[Work instructions]: Using the material below, print the line that contains "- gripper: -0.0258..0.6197", the line that contains "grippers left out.", and every line in between, exactly and nothing else.

[Provided material]:
════════
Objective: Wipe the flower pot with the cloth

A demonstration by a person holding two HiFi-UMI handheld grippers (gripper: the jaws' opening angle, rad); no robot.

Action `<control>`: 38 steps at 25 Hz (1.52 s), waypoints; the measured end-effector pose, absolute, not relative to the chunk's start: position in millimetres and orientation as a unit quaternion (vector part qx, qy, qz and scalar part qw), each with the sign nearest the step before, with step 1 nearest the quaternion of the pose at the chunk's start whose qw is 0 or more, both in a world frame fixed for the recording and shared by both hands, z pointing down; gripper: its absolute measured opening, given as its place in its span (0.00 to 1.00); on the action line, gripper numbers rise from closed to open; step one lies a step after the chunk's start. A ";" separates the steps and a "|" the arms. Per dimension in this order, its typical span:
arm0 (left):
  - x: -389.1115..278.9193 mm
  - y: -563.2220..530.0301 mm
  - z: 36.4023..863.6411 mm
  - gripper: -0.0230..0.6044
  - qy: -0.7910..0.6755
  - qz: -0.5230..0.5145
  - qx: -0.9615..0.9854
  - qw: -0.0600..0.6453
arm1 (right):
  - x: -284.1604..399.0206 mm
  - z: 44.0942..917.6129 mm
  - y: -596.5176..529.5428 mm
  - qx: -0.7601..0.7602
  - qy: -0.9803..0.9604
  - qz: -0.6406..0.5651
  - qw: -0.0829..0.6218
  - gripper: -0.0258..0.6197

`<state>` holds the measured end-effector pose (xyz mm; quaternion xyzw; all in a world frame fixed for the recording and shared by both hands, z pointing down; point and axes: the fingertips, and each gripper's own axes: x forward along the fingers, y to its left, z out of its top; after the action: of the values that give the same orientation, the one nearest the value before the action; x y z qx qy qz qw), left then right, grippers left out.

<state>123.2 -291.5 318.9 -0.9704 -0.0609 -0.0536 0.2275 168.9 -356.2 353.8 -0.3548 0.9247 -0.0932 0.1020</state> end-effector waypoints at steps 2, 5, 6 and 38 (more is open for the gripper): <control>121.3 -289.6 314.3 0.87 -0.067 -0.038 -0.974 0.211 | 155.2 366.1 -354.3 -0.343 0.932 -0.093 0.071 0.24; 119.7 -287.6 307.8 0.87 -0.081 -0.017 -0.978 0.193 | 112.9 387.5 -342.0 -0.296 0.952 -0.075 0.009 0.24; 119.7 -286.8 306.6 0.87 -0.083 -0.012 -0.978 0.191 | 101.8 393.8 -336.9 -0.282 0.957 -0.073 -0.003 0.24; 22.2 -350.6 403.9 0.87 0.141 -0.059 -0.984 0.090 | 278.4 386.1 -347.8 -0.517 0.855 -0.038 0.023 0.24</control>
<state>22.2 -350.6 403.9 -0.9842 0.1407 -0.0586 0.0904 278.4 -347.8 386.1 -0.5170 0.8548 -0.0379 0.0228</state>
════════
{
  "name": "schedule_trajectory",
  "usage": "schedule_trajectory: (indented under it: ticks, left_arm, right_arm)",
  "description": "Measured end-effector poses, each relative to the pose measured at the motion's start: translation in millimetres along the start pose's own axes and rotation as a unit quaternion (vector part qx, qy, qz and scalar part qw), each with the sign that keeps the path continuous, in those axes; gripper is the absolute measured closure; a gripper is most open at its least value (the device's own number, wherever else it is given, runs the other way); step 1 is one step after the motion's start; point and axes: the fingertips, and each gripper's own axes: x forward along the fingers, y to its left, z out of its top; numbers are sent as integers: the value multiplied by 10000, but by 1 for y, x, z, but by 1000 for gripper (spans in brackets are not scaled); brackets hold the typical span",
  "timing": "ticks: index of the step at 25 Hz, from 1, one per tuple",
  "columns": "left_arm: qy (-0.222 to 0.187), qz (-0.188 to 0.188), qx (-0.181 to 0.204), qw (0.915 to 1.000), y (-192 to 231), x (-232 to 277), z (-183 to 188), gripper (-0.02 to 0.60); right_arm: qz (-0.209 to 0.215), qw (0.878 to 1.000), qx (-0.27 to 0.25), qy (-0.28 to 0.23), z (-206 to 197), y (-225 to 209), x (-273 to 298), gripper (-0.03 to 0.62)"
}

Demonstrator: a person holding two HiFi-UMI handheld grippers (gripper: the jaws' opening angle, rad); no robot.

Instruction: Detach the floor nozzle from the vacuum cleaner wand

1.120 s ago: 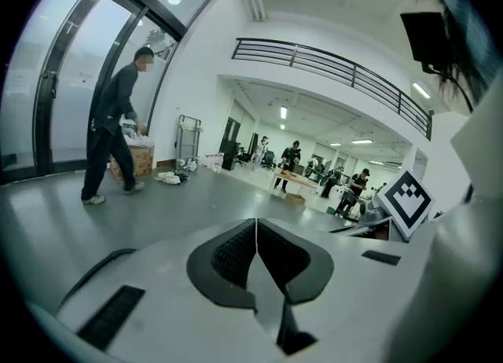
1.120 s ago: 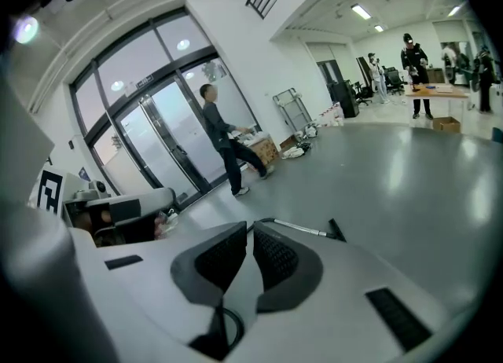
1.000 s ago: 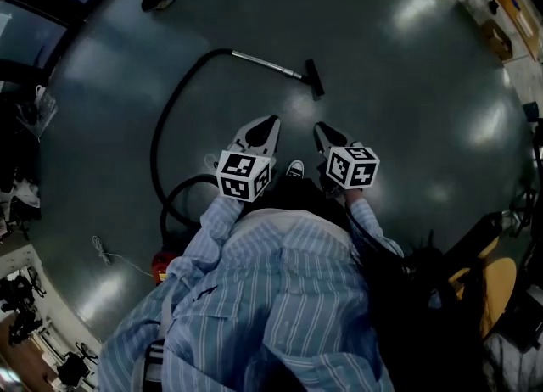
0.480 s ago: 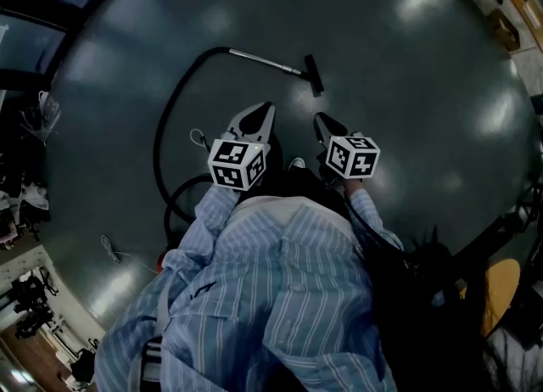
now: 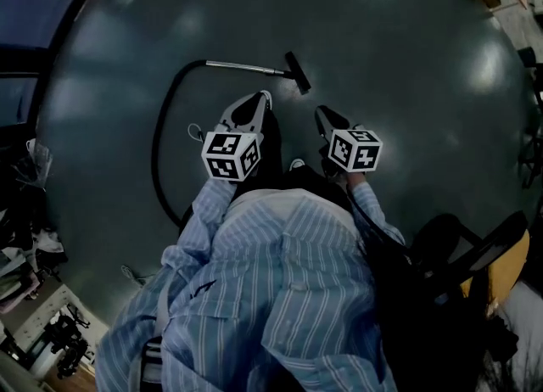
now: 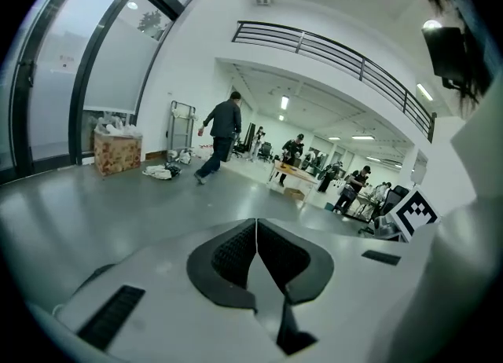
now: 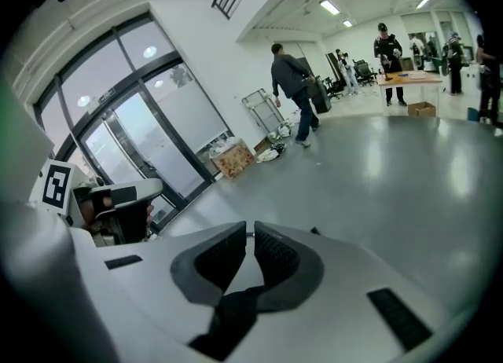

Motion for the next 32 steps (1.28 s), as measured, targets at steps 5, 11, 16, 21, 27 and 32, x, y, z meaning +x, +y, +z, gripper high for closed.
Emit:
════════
[Expected output]:
  - gripper: -0.0258..0.6197

`<state>` holds the measured end-effector pose (xyz mm; quaternion xyzw; all in a world frame fixed for the recording and shared by both hands, z pointing down; point and axes: the fingertips, and each gripper's own axes: x forward along the fingers, y to its left, z out of its top; after the action: of the values that give the same orientation, the one nearest the value before the action; x y z qx qy qz qw), left then right, grippers left out.

The exercise concludes with this answer.